还有藏在灶台夹墙里的三贯铜钱,铜钱上刻着不属于楚国铸币的字样。
人证物证俱在,身份几乎没费什么工夫便坐实了。
宁国军镇抚司的细作。
“我、我当真……不知道……”
钱五的嗓子已经哑得几乎发不出声了。
他的嘴唇翕动着,每吐一个字都像是在用刀子刮嗓子眼儿。
“上官……从来不见面……只在城隍庙后墙……第三块砖下头……留字笺……我去取……做完了,再把回笺放回去……”
“字笺上写什么?谁的字迹?”
“没有字迹……都是用……用炭条画的暗号……三道横杠是‘照常行事’,一个圆圈是‘即刻动手’,叉子是‘暂停蛰伏’……”
狱官的眼角跳了一下。
他干这营生干了二十多年,什么样的犯人没见过。
有嘴硬到牙齿拔光了才肯吐半个字的悍匪,也有刑具还没上身就吓得溲溺齐流、恨不得把祖宗八代都交代出来的软骨头。
眼前这个,两样都不是。
他不算嘴硬。
拶指才上了两道,十指的指甲便被铁签子翻了五片,第二道夹棍绞紧的时候,他便开始交代了。

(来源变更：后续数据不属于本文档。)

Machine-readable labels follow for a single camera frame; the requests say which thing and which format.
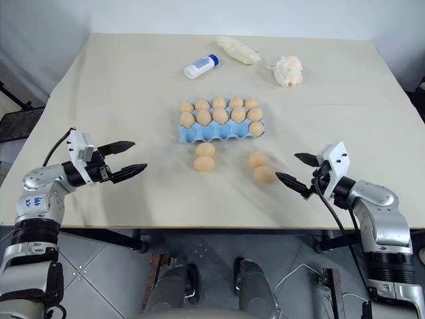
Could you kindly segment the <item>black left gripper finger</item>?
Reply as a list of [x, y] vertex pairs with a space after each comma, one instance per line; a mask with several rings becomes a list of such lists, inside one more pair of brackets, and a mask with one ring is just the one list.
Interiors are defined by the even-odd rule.
[[131, 179], [140, 174], [146, 167], [146, 163], [133, 164], [127, 167], [123, 167], [121, 170], [111, 174], [110, 181], [112, 183], [120, 183], [127, 179]]
[[131, 141], [118, 141], [97, 148], [98, 152], [102, 157], [106, 157], [112, 154], [119, 154], [127, 151], [128, 149], [135, 146], [134, 142]]

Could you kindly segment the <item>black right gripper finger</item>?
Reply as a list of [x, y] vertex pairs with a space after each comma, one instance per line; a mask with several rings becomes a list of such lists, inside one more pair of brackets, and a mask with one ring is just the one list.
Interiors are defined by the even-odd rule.
[[319, 167], [319, 161], [316, 155], [309, 153], [296, 153], [294, 156], [310, 167]]
[[307, 185], [299, 182], [295, 177], [282, 172], [276, 172], [276, 177], [288, 188], [299, 193], [304, 199], [309, 199], [315, 193], [314, 186], [308, 187]]

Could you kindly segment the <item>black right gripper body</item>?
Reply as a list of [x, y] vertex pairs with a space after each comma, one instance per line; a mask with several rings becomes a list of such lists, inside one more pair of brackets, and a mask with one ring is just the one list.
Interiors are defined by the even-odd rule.
[[307, 197], [312, 196], [313, 194], [318, 195], [319, 193], [324, 196], [326, 199], [330, 199], [330, 195], [326, 195], [325, 191], [330, 182], [330, 171], [331, 166], [328, 161], [324, 161], [322, 164], [319, 164], [317, 161], [314, 161], [310, 164], [311, 167], [315, 168], [313, 172], [313, 178], [311, 180], [311, 186], [308, 189], [309, 193]]

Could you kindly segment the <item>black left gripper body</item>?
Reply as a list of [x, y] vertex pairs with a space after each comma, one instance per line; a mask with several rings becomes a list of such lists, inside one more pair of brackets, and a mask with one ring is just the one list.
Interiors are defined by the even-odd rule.
[[111, 181], [114, 183], [113, 173], [104, 161], [105, 157], [111, 154], [111, 152], [97, 150], [92, 154], [91, 160], [86, 162], [85, 170], [93, 182]]

从自己的真实本贯,到半年前如何接到任务潜入潭州,到在城中以铜匠身份做掩护,到负责在哪几条坊巷散布流言。
来龙去脉,说得清清楚楚、条理分明。
但也仅此而已了。
因为他知道的,确实只有这些。
狱官又逼问了几遍关于“上官”的口供。
钱五翻来覆去就那几句话。
从未见过上官的面,不知道上官的姓名、相貌与底细。
所有传信全靠城隍庙后墙砖缝里的“暗号”,甚至连暗号的字笺都不是手写的文字,而是用炭条画的粗浅暗记。
旁边一个年轻狱卒忍不住插了句嘴:“这厮不会是在诳咱们吧?”
狱官没理他。
他回头看了一眼木架上那个已经被折腾得只剩半口气的人,半晌没吭声。
不是诳人。
二十多年掌狱的眼力告诉他,一个人被疼到了那个份儿上,是编不出这么前后一致的瞎话的。
况且,这套说辞本身就透着一股古怪。
从头到尾全是“单传”。
上官不见面,不留名,不留字迹,连传递消息都用画暗记代替写字。